◆ Work request: I need the entries printed again word for word, without the images.

◆ Given entries:
━━━━━━━━━━━━━━━━━━━━
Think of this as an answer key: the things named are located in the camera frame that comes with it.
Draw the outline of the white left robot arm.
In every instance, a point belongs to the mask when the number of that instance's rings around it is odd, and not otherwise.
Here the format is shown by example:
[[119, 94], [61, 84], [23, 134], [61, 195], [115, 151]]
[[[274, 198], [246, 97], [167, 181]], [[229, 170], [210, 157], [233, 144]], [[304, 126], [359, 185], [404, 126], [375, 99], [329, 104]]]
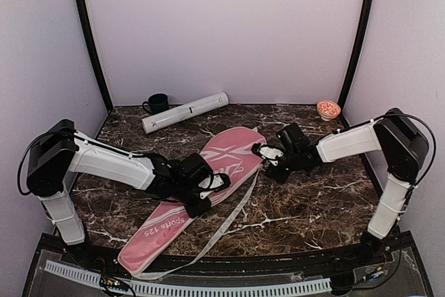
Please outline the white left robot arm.
[[34, 138], [17, 167], [21, 195], [39, 199], [70, 253], [83, 266], [93, 266], [98, 252], [88, 243], [80, 219], [65, 186], [68, 173], [83, 173], [116, 181], [159, 200], [178, 202], [191, 218], [211, 208], [204, 192], [215, 184], [209, 164], [193, 153], [182, 160], [161, 154], [142, 154], [101, 143], [77, 131], [74, 122], [62, 119]]

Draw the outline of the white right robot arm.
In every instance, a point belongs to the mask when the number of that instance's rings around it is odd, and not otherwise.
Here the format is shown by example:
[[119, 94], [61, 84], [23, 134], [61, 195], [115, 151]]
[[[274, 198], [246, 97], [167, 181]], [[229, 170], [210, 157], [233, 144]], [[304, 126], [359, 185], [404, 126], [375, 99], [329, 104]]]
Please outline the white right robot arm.
[[296, 123], [278, 131], [280, 147], [256, 144], [252, 152], [270, 163], [270, 176], [285, 183], [292, 172], [352, 157], [378, 158], [386, 178], [380, 178], [378, 206], [366, 232], [373, 238], [355, 250], [355, 259], [369, 265], [380, 256], [384, 239], [405, 213], [419, 183], [429, 173], [437, 154], [437, 139], [430, 126], [398, 108], [347, 129], [337, 129], [311, 141]]

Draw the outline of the orange patterned tube lid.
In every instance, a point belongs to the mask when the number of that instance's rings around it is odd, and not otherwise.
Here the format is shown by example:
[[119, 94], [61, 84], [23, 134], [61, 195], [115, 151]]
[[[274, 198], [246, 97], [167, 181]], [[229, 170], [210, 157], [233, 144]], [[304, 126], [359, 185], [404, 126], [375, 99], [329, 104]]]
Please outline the orange patterned tube lid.
[[340, 115], [341, 107], [330, 100], [321, 100], [317, 102], [317, 111], [324, 121], [330, 121]]

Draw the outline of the pink racket bag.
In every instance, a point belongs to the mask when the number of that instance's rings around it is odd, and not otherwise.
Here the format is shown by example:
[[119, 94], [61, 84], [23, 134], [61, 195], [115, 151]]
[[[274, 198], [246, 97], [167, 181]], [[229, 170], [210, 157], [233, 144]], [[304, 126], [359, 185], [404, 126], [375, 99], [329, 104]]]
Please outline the pink racket bag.
[[264, 144], [266, 139], [256, 130], [233, 127], [214, 136], [200, 153], [178, 163], [176, 171], [185, 183], [179, 190], [181, 199], [162, 202], [121, 249], [118, 262], [135, 278], [160, 278], [145, 269], [196, 219], [188, 216], [184, 205], [200, 198], [198, 184], [212, 174], [227, 174], [230, 186], [207, 196], [211, 207], [223, 202], [258, 171], [262, 160], [251, 151], [255, 143]]

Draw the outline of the white shuttlecock tube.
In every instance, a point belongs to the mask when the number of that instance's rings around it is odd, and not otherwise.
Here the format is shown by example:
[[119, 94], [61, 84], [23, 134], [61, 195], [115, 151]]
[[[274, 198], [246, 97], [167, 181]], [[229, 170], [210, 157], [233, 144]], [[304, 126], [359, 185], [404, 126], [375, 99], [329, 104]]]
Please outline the white shuttlecock tube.
[[224, 107], [229, 104], [226, 93], [221, 92], [202, 99], [182, 104], [167, 111], [157, 113], [142, 119], [143, 129], [150, 134], [159, 129], [177, 124], [184, 120]]
━━━━━━━━━━━━━━━━━━━━
◆ Your solution:
Think of this as an answer key: the things named are located in the camera frame that comes with it.
Draw the outline of the white left robot arm.
In every instance, a point belongs to the mask when the number of that instance's rings around it is odd, and not otherwise.
Here the format is shown by example:
[[119, 94], [61, 84], [23, 134], [61, 195], [115, 151]]
[[[274, 198], [246, 97], [167, 181]], [[229, 170], [210, 157], [233, 144]], [[304, 126], [359, 185], [404, 126], [375, 99], [329, 104]]]
Please outline the white left robot arm.
[[34, 138], [17, 167], [21, 195], [39, 199], [70, 253], [83, 266], [93, 266], [98, 252], [88, 243], [80, 219], [65, 186], [68, 173], [83, 173], [116, 181], [159, 200], [178, 202], [191, 218], [211, 208], [204, 192], [215, 184], [209, 164], [193, 153], [182, 160], [161, 154], [142, 154], [101, 143], [77, 131], [74, 122], [62, 119]]

Draw the outline of the white right robot arm.
In every instance, a point belongs to the mask when the number of that instance's rings around it is odd, and not otherwise.
Here the format is shown by example:
[[119, 94], [61, 84], [23, 134], [61, 195], [115, 151]]
[[[274, 198], [246, 97], [167, 181]], [[229, 170], [210, 157], [233, 144]], [[304, 126], [359, 185], [404, 126], [375, 99], [329, 104]]]
Please outline the white right robot arm.
[[296, 123], [278, 131], [280, 147], [256, 144], [252, 152], [270, 163], [270, 176], [285, 183], [292, 172], [352, 157], [378, 158], [386, 178], [380, 178], [378, 206], [366, 232], [373, 238], [355, 250], [355, 259], [369, 265], [380, 256], [384, 239], [405, 213], [419, 183], [429, 173], [437, 154], [437, 139], [430, 126], [398, 108], [347, 129], [337, 129], [311, 141]]

Draw the outline of the orange patterned tube lid.
In every instance, a point belongs to the mask when the number of that instance's rings around it is odd, and not otherwise.
Here the format is shown by example:
[[119, 94], [61, 84], [23, 134], [61, 195], [115, 151]]
[[[274, 198], [246, 97], [167, 181]], [[229, 170], [210, 157], [233, 144]], [[304, 126], [359, 185], [404, 126], [375, 99], [329, 104]]]
Please outline the orange patterned tube lid.
[[340, 115], [341, 107], [330, 100], [321, 100], [317, 102], [317, 111], [324, 121], [330, 121]]

Draw the outline of the pink racket bag.
In every instance, a point belongs to the mask when the number of that instance's rings around it is odd, and not otherwise.
Here the format is shown by example:
[[119, 94], [61, 84], [23, 134], [61, 195], [115, 151]]
[[[274, 198], [246, 97], [167, 181]], [[229, 170], [210, 157], [233, 144]], [[304, 126], [359, 185], [404, 126], [375, 99], [329, 104]]]
Please outline the pink racket bag.
[[264, 144], [266, 139], [256, 130], [233, 127], [214, 136], [200, 153], [178, 163], [176, 171], [185, 183], [179, 190], [181, 199], [162, 202], [121, 249], [118, 262], [135, 278], [160, 278], [145, 269], [196, 219], [188, 216], [184, 205], [200, 198], [198, 184], [212, 174], [227, 174], [230, 186], [207, 196], [211, 207], [223, 202], [258, 171], [262, 160], [251, 151], [255, 143]]

Draw the outline of the white shuttlecock tube.
In every instance, a point belongs to the mask when the number of that instance's rings around it is odd, and not otherwise.
Here the format is shown by example:
[[119, 94], [61, 84], [23, 134], [61, 195], [115, 151]]
[[[274, 198], [246, 97], [167, 181]], [[229, 170], [210, 157], [233, 144]], [[304, 126], [359, 185], [404, 126], [375, 99], [329, 104]]]
Please outline the white shuttlecock tube.
[[224, 107], [229, 104], [226, 93], [221, 92], [202, 99], [182, 104], [167, 111], [157, 113], [142, 119], [143, 129], [150, 134], [159, 129], [177, 124], [184, 120]]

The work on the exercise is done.